Stars and Dust, the new album by Songs of Water (out in June), is not easy listening — which is not to say it’s un easy listening. But these 10 tracks demand attention, from the first staccato notes (hammered dulcimer, I think) of “11 Miles.”
The album is a journey, transportive and transformative. Its songs breathe and leap, they evoke hope and profess a sense of waking into life — into the beauty, tragedy and mystery of it all. “11 Miles” builds in washes of melody, surges of percussion and a chorus of voices. “What I thought was just a moment became 500 years,” sings songwriter Stephen Roach. And though the band was Roach’s inspiration, Stars and Dust is “the result of intense collaboration by Elisa Rose Cox, Michael Pritchard, Greg Willette, Jon Kliegle, Luke Skaggs (son of bluegrass legend Ricky Skaggs) and Roach (cousin to the flat-picking guitar great Tony Rice),” according to a press release.
The album took three years to complete, and the work is evident in tracks like “Evergreen.” Lush instrumentation and heartfelt lyrics create a kind of intensity and compressed intimacy while breaks of near quiet — a tightly-bowed fiddle or cello, a resonant dulcimer — allow for white space before the next pummeling wave of melody. The song is lovely without being concerned with loveliness. It abandons preciousness for dissonant sounds and unusual treatments of instruments, allowing those less-pretty textures to share real estate with the rounded notes and dulcet tones.
The heart leaps at “Golden Summer,” a track the captures the feeling of endless days and buttery light. (“I will set the table and pour the tea / together we will laugh at the notion of impossibility,” Roach sings.) The beat drives the song, but this isn’t the expected drum kit. Shakers, bells, claps, boney chatters and booming thumps propel the song behind the tender lyric.
The album’s title track is a shift of mood. Slower and bittersweet, it’s more searching than melancholy. Still, the rich strings — a viola, maybe — are poignant and the artfully placed harmony vocals lend a dark shimmer. It ends with this: “I feel the earth beneath my feet / and the stars they seem so far away / Still I wait for the breath of God.” Themes of environmental destruction, disconnect from nature and human loneliness seem as prevalent here as religion.
“She’s Only Sleeping” flows directly from the final notes of “Stars and Dust,” but quickly establishes its own nocturnal mood. As an instrumental track, it allows the musicians to create sonic palettes with a full range of textures. Songs of Water is known for seeking out and incorporating exotic instruments — this is a song that would surely be fun to watch live for the array of instruments onstage.
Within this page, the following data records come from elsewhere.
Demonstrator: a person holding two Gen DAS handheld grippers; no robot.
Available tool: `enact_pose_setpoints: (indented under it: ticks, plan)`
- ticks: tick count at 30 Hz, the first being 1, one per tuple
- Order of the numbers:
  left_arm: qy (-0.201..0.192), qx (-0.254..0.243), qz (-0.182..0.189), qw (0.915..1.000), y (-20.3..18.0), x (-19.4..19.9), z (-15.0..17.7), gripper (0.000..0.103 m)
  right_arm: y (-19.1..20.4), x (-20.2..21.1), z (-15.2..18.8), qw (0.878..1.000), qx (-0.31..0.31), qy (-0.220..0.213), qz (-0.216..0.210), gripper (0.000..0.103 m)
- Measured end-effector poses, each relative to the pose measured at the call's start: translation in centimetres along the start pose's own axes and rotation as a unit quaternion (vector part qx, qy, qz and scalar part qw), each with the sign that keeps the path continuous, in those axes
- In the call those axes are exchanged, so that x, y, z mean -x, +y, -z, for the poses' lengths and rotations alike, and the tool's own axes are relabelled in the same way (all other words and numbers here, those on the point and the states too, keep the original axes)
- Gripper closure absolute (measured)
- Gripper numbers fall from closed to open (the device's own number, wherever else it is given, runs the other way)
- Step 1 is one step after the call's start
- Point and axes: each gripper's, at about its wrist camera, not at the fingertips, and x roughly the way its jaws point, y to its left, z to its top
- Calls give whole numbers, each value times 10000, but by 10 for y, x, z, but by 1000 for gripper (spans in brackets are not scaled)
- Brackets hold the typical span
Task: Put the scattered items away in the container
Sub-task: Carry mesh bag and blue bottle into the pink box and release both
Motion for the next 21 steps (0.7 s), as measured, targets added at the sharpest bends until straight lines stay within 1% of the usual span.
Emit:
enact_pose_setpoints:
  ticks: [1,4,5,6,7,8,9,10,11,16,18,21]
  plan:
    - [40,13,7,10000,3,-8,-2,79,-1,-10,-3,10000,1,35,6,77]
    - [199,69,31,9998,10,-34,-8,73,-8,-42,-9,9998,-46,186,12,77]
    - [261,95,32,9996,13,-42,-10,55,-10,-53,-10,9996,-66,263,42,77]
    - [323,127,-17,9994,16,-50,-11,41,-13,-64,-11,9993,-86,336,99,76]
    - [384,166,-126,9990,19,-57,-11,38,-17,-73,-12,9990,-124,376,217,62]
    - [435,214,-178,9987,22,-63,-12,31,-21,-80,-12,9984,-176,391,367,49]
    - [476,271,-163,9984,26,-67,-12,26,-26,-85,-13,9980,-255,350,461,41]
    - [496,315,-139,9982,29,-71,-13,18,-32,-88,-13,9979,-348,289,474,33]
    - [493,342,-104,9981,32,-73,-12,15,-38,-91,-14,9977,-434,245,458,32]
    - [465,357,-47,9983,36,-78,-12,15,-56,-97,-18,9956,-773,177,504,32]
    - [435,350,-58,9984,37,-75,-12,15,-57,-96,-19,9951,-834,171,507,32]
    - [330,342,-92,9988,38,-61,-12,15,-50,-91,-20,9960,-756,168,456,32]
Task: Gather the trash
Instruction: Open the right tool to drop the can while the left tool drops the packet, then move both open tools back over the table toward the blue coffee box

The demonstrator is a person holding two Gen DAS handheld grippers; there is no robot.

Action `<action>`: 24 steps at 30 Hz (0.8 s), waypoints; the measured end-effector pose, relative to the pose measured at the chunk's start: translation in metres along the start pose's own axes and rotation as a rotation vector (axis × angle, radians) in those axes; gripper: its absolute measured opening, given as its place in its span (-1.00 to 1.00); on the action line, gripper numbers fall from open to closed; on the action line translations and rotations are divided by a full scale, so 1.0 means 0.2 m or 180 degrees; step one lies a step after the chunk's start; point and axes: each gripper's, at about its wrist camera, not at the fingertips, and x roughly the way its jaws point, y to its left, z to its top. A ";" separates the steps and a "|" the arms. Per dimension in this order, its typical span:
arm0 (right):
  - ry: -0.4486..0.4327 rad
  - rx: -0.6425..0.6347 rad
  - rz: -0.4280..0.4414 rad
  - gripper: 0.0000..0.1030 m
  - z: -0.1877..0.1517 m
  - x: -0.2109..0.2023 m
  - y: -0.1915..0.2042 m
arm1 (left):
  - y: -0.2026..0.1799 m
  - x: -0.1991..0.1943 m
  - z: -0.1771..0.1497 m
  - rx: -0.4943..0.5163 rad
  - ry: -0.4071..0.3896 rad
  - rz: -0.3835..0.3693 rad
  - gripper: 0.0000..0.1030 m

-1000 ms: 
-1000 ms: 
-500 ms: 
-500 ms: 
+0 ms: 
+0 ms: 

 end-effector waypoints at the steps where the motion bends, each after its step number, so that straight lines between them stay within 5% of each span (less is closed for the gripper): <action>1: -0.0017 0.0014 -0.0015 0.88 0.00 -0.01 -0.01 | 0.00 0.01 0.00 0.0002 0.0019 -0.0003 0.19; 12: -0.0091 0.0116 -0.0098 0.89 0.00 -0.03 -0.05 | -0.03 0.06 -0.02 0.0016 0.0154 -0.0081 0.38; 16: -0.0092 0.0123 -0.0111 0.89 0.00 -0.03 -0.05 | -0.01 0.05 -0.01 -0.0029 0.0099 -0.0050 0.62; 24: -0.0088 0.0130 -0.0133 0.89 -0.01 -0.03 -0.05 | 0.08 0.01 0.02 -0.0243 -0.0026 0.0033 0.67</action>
The galloping and uplifting “Reverie” has hints of Afrobeat. Charming and warm, it’s a perfect illustration of its dreamy name. That track is the album’s shortest; it’s followed by the temperamental “Ashe” — at over six minutes, the longest offering of the collection. That song, spooky and jittery, recalls the spirit of experimentation of Violent Femmes, circa Hallowed Ground. So, Milwaukee post-punk meets the snaky, shimmying sounds of Free Planet Radio meets the devotional mysticism of The Sabri Brothers.
“Just ask the birds, you don’t need words to understand,” Roach sings in the delicate “Strangely Beautiful.” Soft and close, the song feels like a complete world — a music box captured in a snow globe. That’s part of the magic of Songs of Water: The ability to inhabit both the microcosm and the macrocosm and to move seamlessly between the two. Here, ethereal strings and gentle hand drums swoop and pulse, suspended in space.
Though the track “Ghost” doesn’t feel particularly haunted, it is infused with gauzy notes that drift across chattery beats and vibrant keys. There’s something so solid about the instantly recognizable sound of a piano in a field of lesser-known instrument voices.
Stars and Dust ends with “Chiaroscuro,” the title an a term in visual art for strongly contrasting darks and lights. To think of the song, a swooning and prancing instrumental, in those terms evokes a sort of synesthesia. Where are the darks and lights in the music? In the mood, the play of heavy and soft intensities? Or in loud vs. soft or fast vs. slow? The high, trilling voice of the dulcimer or the metallic luster of the cymbals? Or is it enough that all of those experiences can be felt in the course of a five minute composition? Ultimately, not only has Songs of Water crafted a thoughtful album with a hero’s journey as its arc, the band has presented a moving multisensory collection.